Representing different kinds of graph in a SQL database

Representing a graph in a SQL database

Look at the diagram of an example undirected cyclic graph on this page's parent page. You can see that it has seven edges thus:

(n1-n2), (n2-n3), (n2-n4), (n3-n5), (n4-n5), (n4-n6), (n5-n6)

The minimal representation in a SQL database uses just a table of table of edges, created thus:

cr-edges.sql
drop table if exists edges cascade;

create table edges(
  node_1 text not null,
  node_2 text not null,
  constraint edges_pk primary key(node_1, node_2));

A typical special case, like computing Bacon Numbers, would specify "node_1" and "node_2" with names that are specific to the use case (like "actor" and "co_actor") whose values are the primary keys in a separate "actors" table. This implies foreign key constraints, of course. The "actors" table would have other columns (like "given_name", "family_name", and so on). Similarly, the "edges" table would have at least one other column: the array of movies that the two connected actors have been in.

How to represent the undirected nature of the edges

There are two obvious design choices.

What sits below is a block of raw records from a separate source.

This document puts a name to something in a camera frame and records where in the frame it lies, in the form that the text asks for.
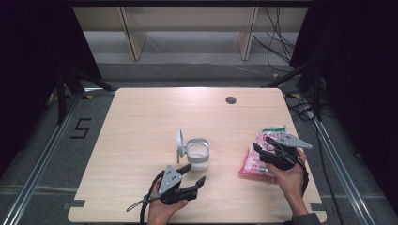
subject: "sleeve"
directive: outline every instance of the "sleeve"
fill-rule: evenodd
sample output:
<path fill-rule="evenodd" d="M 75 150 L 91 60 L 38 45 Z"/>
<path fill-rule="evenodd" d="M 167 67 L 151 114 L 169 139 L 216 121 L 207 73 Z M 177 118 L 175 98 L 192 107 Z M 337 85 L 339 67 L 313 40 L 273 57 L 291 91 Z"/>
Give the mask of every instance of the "sleeve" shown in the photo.
<path fill-rule="evenodd" d="M 319 221 L 319 218 L 315 213 L 311 213 L 311 214 L 293 217 L 293 224 L 294 225 L 319 225 L 319 224 L 321 224 L 321 222 Z"/>

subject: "floor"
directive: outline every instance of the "floor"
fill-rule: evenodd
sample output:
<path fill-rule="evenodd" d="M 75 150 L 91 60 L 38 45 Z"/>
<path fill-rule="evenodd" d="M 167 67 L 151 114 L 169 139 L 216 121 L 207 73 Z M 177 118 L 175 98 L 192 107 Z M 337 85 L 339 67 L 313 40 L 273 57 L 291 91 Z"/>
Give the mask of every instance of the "floor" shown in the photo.
<path fill-rule="evenodd" d="M 176 64 L 193 71 L 206 67 L 209 74 L 212 68 L 230 68 L 236 73 L 245 72 L 266 79 L 283 75 L 285 71 L 281 70 L 291 69 L 280 56 L 268 52 L 256 40 L 253 41 L 249 60 L 242 61 L 234 33 L 149 33 L 143 54 L 140 60 L 135 62 L 130 59 L 123 33 L 86 32 L 85 35 L 100 69 L 103 70 L 115 68 L 128 70 L 130 65 L 145 67 L 145 65 Z M 255 36 L 266 45 L 270 43 L 267 34 L 255 34 Z M 283 36 L 293 44 L 297 38 L 297 34 L 283 34 Z M 280 43 L 275 40 L 272 43 L 273 50 L 283 53 L 283 46 Z M 271 65 L 272 68 L 268 72 L 258 69 L 263 65 Z M 41 123 L 32 133 L 32 141 L 16 157 L 8 169 L 9 172 L 0 180 L 0 220 L 6 219 L 6 211 L 16 202 L 18 193 L 26 187 L 25 182 L 30 172 L 35 169 L 38 160 L 42 160 L 40 152 L 45 148 L 45 150 L 50 149 L 50 159 L 46 161 L 38 182 L 32 184 L 34 194 L 30 196 L 29 203 L 19 209 L 24 212 L 17 220 L 19 224 L 70 224 L 69 203 L 73 200 L 80 183 L 84 164 L 89 160 L 90 152 L 87 149 L 95 144 L 101 123 L 90 127 L 88 138 L 71 141 L 70 137 L 82 135 L 82 133 L 76 134 L 74 125 L 90 123 L 88 117 L 91 121 L 102 121 L 113 97 L 109 94 L 99 94 L 94 98 L 96 101 L 74 98 L 70 100 L 70 105 L 73 105 L 74 101 L 79 101 L 75 106 L 77 114 L 70 118 L 68 125 L 70 128 L 60 133 L 60 136 L 67 138 L 60 138 L 53 143 L 53 145 L 68 146 L 68 151 L 51 152 L 51 146 L 47 144 L 54 135 L 57 120 L 56 104 L 49 104 L 49 110 L 43 114 Z M 298 105 L 298 101 L 298 98 L 290 97 L 287 103 L 294 108 Z M 326 109 L 324 113 L 331 115 L 333 111 Z M 320 130 L 325 139 L 323 141 L 325 155 L 322 155 L 322 151 L 308 153 L 309 163 L 314 171 L 314 181 L 328 213 L 325 224 L 398 224 L 397 216 L 367 171 L 366 165 L 354 155 L 355 147 L 347 138 L 344 129 L 340 127 L 338 119 L 326 115 L 324 118 L 322 123 L 314 125 L 295 119 L 295 126 L 303 140 L 316 140 L 314 128 Z"/>

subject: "hand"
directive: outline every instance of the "hand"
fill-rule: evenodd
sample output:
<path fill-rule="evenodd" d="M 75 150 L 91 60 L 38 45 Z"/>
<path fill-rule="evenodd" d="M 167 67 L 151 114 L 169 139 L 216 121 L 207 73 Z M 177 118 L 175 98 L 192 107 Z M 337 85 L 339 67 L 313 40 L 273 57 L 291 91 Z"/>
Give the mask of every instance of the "hand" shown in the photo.
<path fill-rule="evenodd" d="M 156 181 L 153 187 L 152 193 L 158 193 L 159 185 L 161 184 L 161 178 Z M 185 207 L 188 204 L 188 200 L 181 200 L 172 205 L 166 205 L 157 199 L 149 205 L 149 215 L 147 225 L 165 225 L 170 220 L 172 215 L 179 209 Z"/>
<path fill-rule="evenodd" d="M 303 163 L 307 159 L 307 156 L 301 150 L 298 150 L 298 157 Z M 302 200 L 302 181 L 304 174 L 302 168 L 297 163 L 292 169 L 287 171 L 279 170 L 270 163 L 268 163 L 266 167 L 275 175 L 279 187 L 290 205 L 293 216 L 308 214 L 304 201 Z"/>

One design populates the "edges" table sparsely by recording each edge just once. For example, if node "a" is recorded in column "node_1", then it must not be recorded in column "node_2". Then you must understand that though the column names "node_1" and "node_2" imply a direction, this is not the case.

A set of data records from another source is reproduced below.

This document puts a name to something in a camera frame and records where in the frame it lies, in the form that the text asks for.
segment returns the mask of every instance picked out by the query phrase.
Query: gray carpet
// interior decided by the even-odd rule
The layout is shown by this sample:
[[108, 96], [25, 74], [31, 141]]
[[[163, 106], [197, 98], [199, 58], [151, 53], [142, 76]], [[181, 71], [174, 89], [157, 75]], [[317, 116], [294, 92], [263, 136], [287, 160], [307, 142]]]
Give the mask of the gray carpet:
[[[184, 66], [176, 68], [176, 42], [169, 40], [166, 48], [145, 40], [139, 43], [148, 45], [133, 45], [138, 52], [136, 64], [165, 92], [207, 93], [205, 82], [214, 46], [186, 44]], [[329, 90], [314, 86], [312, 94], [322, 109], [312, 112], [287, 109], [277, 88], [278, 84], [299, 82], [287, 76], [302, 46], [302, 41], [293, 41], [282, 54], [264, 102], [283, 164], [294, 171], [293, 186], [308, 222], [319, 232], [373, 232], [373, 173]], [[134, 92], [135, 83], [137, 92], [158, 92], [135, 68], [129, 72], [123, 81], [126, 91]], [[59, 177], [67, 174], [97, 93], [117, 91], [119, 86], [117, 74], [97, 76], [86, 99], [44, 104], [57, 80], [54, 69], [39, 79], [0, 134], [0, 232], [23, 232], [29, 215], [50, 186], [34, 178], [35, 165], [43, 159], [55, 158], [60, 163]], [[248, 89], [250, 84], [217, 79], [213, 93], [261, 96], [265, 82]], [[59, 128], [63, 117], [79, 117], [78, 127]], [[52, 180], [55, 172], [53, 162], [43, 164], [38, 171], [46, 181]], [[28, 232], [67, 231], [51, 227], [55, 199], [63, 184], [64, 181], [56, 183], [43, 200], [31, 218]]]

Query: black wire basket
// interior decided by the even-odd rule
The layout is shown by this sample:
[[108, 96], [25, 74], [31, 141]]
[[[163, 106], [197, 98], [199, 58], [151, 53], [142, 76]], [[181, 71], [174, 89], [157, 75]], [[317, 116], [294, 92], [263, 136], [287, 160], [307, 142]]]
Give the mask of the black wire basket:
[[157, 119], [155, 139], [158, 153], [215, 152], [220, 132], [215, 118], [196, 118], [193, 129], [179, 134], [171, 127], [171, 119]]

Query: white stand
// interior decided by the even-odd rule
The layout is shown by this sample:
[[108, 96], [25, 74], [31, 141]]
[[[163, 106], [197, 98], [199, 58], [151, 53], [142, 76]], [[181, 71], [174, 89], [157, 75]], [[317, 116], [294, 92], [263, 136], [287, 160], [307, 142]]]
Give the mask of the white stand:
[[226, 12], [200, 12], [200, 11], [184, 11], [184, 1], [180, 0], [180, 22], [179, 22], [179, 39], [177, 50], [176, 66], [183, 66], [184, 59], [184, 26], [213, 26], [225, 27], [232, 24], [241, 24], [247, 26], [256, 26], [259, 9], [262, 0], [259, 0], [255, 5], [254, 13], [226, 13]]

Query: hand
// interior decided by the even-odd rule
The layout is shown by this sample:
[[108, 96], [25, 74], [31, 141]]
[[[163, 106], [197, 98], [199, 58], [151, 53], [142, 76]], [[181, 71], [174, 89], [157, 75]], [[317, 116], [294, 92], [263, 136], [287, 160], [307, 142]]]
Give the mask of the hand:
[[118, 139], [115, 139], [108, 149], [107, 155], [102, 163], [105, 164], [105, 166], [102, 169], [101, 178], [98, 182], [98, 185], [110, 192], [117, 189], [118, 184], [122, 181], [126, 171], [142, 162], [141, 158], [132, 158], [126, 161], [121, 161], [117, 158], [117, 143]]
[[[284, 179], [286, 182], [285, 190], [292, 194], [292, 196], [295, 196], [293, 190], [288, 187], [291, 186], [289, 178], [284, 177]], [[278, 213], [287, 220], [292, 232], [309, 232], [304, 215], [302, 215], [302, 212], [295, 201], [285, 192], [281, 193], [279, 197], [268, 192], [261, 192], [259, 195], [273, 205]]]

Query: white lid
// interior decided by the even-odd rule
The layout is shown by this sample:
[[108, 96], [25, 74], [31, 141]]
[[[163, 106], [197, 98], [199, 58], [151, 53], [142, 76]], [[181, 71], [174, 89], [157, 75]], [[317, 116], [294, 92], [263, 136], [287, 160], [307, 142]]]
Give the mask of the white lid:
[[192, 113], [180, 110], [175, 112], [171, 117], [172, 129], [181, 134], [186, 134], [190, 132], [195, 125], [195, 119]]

Though this design has the appeal of avoiding denormalization, it makes the SQL design tricky. When the traversal arrives at a node and needs to find the nodes at the other ends of the edges that have the present node at one of their ends, you don't know whether to restrict on "node_1" and read "node_2" or to restrict on "node_2" and read "node_1" and so you must try both.

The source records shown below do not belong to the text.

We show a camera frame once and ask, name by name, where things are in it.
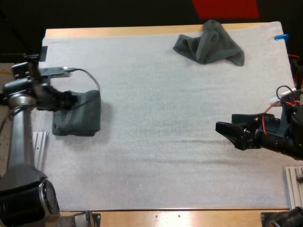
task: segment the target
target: dark gray towel
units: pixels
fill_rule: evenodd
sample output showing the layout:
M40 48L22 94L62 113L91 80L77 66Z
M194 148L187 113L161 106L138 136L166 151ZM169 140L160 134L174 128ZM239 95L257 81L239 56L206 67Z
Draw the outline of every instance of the dark gray towel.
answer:
M53 113L53 134L56 136L94 136L100 130L101 95L97 90L76 93L74 109Z
M203 24L201 37L180 35L173 49L200 64L208 64L222 59L238 66L244 65L244 52L215 20Z

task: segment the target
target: metal bracket
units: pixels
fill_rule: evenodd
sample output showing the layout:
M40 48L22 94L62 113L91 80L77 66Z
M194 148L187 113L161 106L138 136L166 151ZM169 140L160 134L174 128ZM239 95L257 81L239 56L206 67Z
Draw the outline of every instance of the metal bracket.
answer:
M93 214L90 210L73 216L60 216L56 227L100 227L101 214Z
M35 167L40 171L42 171L44 167L45 145L47 136L47 132L33 132Z
M303 187L298 178L303 174L303 166L291 166L284 168L286 189L288 193L289 208L303 207Z
M262 212L261 222L262 227L270 227L270 221L276 218L278 212Z

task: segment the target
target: wooden table edge
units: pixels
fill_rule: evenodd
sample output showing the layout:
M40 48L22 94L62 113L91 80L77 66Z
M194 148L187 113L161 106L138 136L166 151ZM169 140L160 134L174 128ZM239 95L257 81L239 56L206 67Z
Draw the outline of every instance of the wooden table edge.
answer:
M238 23L223 24L225 30L251 28L267 23ZM202 31L202 25L176 25L176 26L142 26L142 27L91 27L91 28L60 28L47 29L47 38L71 37L102 37L124 35L163 35L181 34Z

The other design records each edge twice. For example, the edge between nodes "a" and "b" will be recorded both as (node_1 = 'a', node_2 = 'b') and as (node_1 = 'b', node_2 = 'a'). This denormalization makes the SQL straightforward—and is therefore preferred.

An implementation of the design that represents each edge just once is described for completeness. But the approach that leads to simpler SQL, the design that represents each edge twice—once in each direction is described first.

The representations for the more specialized kinds of graph—directed cyclic graph, directed acyclic graph, and rooted tree—all use the same table structure but with appropriately different rules to which the content must conform.